The user’s privacy must also be guaranteed during the inference phase. This is especially relevant when inference is done on private or sensitive data. The user can also be the attacker. As a means of attack, the user may employ so called adversarial examples. An adversarial example is a valid input data that will cause the machine learning model to misinterpret it. This seemingly benign attack can create catastrophic consequences, for instance, if we think of road sign classification in safety critical situations.
By attaching a specially crafted sticker on a stop sign, researchers have shown that they can trick the image classifier into misinterpreting or not recognizing the sign at all. While the sign appears as regular stop signs to the human eye, the machine learning model is unable to see it as such. The concept of adversarial examples is not new. What is new is the severity of their consequences, like crashing an autonomous car in the stop sign adversarial example.
The value of machine learning models mostly resides in the associated data sets. Training data can be very expensive to collect or difficult to obtain. When machine learning is offered as a service, the user has access only to the inputs and the outputs of the model. For example, in the case of an image classifier, a user submits an image and gets in return its category. It might be tempting for a user to make a copy of the model itself to avoid paying for future usage. A possible attack is to query the service on chosen input data, obtain the corresponding output, and train the so-obtained data-set to get a functionally equivalent model.

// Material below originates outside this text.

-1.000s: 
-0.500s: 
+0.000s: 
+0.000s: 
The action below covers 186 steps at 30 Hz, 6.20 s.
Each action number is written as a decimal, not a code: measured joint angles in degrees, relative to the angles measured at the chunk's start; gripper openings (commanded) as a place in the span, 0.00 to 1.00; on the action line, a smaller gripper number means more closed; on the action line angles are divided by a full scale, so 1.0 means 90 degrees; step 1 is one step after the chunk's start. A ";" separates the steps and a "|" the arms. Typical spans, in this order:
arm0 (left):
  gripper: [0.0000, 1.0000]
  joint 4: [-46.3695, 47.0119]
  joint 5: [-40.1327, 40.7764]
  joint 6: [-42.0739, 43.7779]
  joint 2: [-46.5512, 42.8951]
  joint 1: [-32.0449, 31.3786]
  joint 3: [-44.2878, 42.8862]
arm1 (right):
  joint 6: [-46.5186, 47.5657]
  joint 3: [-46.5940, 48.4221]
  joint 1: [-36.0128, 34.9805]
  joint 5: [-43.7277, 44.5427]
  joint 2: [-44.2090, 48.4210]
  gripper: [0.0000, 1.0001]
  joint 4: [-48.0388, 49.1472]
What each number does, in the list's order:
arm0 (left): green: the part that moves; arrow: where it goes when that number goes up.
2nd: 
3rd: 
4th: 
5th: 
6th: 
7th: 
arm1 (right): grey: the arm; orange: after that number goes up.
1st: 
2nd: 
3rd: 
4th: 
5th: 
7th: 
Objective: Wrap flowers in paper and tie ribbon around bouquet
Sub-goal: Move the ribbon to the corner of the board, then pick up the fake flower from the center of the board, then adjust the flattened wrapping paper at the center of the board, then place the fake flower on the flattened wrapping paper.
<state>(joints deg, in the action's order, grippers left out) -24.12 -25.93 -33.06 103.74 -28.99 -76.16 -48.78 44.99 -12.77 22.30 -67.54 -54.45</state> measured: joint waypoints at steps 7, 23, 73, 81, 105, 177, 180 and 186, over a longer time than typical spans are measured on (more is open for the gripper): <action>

At NXP, we built some of the most sophisticated secure devices in the world. We create countermeasures inside them to protect them against a broad range of logical and physical attacks, such as side-channel or template attacks. It’s only a matter of time when hackers will rely on AI to extract secrets and critical information from secure systems, as it only enhances their “learning” capabilities.
To ready ourselves against these evolving threats, the implications of AI must become an integral part of IoT system security. If training and inference of AI machine learning models are not to be become a wide-open gate for future adversaries, security by design and privacy by design principles must be considered from the beginning. Fortunately, it’s not too late for the AI realm to apply the lessons already learned from IoT security. If we keep this in mind when designing the infrastructure and devices of the future, the AIoT holds the power to transform our lives. And it’s upon us, to turn the black box of the future into a bright one.